◆ **TRY IT**: For the data below, give again exactly the lines from the one containing "- End-effector commands, each" through the one containing "- Gripper openings (commanded) absolute", both ends included, and no others.

(Collected data entries)
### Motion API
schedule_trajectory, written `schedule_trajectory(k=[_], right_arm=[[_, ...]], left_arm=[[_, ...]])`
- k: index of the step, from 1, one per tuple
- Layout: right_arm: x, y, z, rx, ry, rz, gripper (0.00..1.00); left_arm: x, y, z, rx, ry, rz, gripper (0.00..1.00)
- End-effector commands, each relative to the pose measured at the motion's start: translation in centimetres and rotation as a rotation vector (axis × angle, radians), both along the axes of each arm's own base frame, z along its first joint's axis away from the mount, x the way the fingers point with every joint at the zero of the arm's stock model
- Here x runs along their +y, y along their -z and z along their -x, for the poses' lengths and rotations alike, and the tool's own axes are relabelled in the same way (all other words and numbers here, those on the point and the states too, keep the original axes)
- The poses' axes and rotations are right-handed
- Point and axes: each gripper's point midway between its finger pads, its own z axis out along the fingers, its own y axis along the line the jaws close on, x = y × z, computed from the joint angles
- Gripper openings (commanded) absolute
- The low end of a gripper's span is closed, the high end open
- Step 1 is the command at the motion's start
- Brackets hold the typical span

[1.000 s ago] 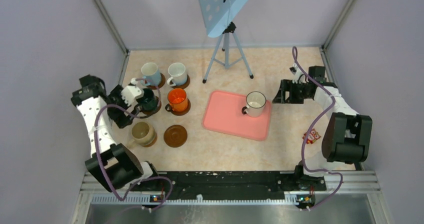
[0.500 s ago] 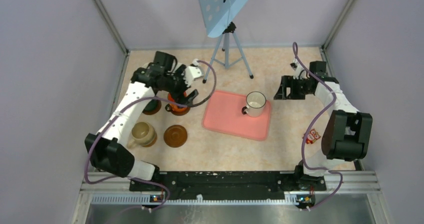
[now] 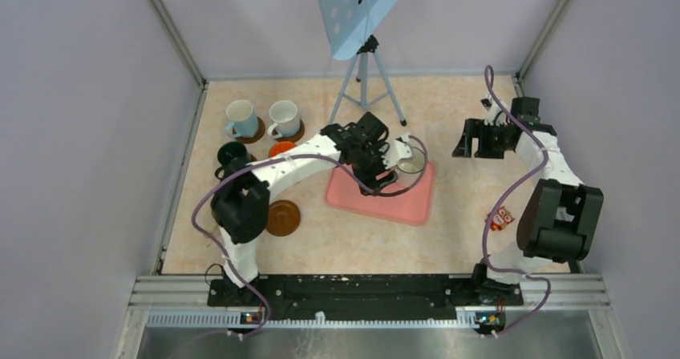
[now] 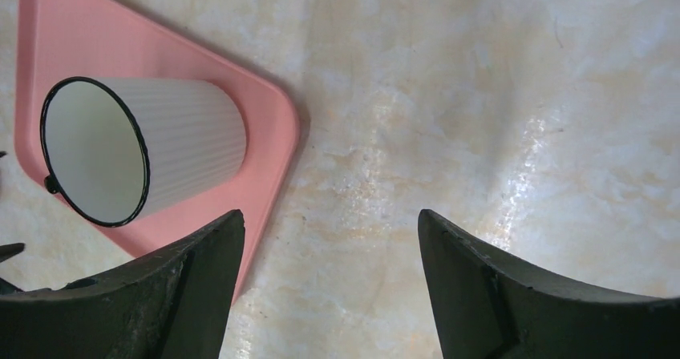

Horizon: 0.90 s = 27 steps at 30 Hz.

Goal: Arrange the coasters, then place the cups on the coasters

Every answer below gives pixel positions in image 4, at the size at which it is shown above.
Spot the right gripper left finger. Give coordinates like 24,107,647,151
1,210,245,358

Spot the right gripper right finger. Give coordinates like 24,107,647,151
418,209,679,358

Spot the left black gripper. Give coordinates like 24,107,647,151
0,149,26,294

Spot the white ribbed dark-rimmed mug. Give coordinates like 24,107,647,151
39,76,248,228

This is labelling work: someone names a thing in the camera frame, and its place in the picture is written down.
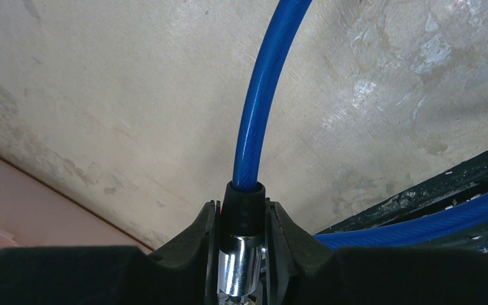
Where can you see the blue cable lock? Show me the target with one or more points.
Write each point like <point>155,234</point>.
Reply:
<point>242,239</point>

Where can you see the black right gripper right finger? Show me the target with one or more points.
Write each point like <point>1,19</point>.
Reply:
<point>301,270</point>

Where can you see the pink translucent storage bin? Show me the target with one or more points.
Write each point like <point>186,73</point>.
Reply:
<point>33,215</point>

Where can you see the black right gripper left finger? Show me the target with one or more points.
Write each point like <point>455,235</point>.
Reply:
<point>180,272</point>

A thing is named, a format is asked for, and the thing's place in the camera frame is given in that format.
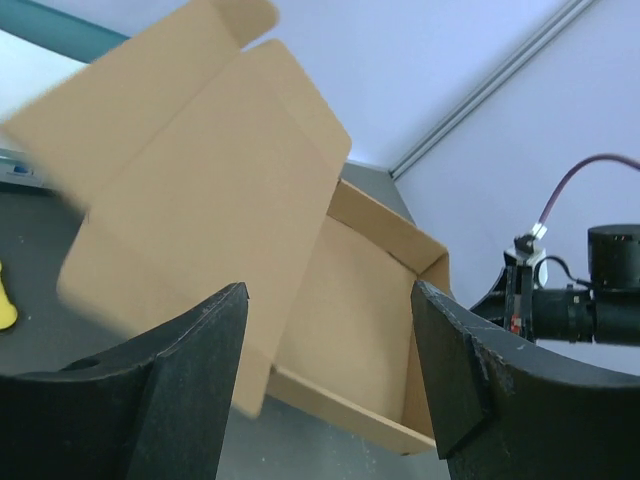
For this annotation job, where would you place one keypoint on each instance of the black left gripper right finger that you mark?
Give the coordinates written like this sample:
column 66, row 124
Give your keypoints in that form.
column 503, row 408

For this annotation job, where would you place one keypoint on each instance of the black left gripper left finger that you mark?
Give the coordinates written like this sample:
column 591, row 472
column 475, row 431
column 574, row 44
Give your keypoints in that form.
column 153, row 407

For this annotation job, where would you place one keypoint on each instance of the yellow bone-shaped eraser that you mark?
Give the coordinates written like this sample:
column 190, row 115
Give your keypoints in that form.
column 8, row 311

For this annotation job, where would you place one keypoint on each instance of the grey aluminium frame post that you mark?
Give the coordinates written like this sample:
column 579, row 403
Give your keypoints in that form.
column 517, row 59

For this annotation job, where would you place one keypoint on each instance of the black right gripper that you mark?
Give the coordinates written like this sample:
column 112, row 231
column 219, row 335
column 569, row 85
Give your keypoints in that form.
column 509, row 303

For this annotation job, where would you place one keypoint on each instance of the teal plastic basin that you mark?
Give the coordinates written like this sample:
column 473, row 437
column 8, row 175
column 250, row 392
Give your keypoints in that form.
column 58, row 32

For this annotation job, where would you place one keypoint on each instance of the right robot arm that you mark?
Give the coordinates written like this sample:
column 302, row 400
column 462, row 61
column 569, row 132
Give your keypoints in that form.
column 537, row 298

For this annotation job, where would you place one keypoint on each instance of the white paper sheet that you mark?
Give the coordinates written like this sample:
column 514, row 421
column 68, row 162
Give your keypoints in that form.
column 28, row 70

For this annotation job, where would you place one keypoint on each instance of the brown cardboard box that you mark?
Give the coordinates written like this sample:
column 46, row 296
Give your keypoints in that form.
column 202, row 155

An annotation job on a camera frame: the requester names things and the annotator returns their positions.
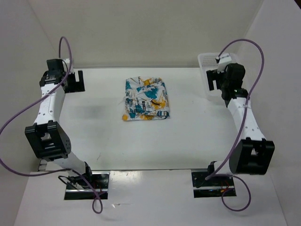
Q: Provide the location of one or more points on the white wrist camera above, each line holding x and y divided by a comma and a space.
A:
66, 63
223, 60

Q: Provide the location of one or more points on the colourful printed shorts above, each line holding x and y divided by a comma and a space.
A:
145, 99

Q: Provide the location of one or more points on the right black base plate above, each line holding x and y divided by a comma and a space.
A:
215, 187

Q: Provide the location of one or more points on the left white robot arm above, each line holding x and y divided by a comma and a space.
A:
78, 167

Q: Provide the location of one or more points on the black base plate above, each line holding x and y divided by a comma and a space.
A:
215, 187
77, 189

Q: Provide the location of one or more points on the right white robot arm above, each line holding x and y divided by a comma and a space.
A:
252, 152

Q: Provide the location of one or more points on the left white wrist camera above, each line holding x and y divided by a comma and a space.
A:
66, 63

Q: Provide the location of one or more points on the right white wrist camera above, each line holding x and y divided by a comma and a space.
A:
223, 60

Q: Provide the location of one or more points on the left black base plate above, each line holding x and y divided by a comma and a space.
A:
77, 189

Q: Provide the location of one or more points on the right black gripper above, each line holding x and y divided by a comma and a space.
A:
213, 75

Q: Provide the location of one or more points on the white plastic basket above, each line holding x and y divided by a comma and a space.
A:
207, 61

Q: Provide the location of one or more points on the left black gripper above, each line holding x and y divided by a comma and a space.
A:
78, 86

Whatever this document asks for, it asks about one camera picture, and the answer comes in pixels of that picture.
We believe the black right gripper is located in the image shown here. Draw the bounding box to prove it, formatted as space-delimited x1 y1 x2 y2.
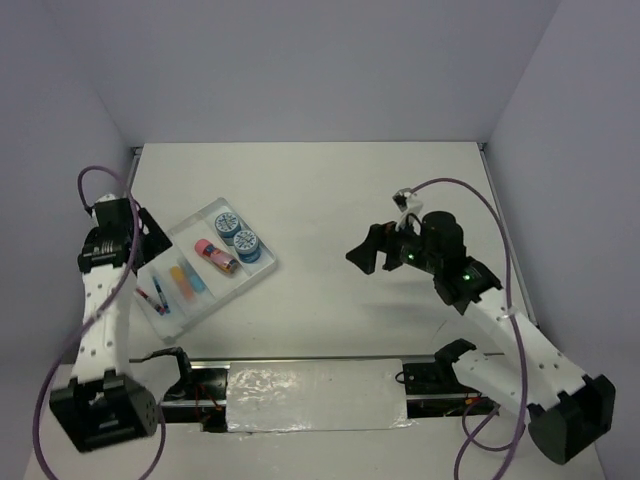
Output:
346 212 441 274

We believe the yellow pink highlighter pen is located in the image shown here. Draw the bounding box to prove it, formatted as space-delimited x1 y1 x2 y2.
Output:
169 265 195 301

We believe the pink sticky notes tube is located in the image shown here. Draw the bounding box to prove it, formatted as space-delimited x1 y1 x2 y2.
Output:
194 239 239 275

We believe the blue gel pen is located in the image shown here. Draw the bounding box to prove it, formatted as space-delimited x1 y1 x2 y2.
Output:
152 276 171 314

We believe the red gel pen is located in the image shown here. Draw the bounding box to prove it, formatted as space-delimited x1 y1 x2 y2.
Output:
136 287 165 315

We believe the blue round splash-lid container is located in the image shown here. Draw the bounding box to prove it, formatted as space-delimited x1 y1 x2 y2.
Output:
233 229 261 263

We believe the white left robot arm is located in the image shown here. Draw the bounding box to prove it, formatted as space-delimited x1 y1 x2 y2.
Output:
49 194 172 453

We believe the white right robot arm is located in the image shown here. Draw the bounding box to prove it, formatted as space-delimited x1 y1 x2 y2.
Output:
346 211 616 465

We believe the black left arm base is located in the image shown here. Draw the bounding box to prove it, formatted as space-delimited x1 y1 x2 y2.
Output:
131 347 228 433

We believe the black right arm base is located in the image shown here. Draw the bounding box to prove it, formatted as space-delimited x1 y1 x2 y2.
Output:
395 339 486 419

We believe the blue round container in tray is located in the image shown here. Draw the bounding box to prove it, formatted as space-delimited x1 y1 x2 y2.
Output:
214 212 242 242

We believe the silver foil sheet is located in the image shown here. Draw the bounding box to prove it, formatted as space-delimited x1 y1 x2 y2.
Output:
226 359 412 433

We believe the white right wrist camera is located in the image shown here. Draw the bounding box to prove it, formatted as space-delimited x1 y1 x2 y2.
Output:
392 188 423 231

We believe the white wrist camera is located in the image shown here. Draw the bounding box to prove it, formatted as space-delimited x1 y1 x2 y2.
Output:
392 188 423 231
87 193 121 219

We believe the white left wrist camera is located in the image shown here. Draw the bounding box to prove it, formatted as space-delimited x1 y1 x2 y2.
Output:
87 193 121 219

◆ **EXERCISE SOLUTION**:
- End-effector commands, each relative to the pose measured at the motion's start: translation in centimetres and rotation as a rotation vector (axis × angle, radians), both along the axes of each arm's own base frame, z along its first joint's axis away from the mount, x the way the fingers point with every joint at the zero of the arm's stock model
- Here x runs along their +y, y along their -z and z along their -x, for the poses' lengths and rotations alike, and the tool's own axes are relabelled in the same way (all other words and numbers here, those on the point and the states too, keep the original axes)
- The poses' axes and rotations are right-handed
- Point and axes: each gripper's point midway between its finger pads, its own z axis out along the fingers, its own y axis along the line the jaws close on, x = y × z, computed from the joint angles
- Gripper openings (commanded) absolute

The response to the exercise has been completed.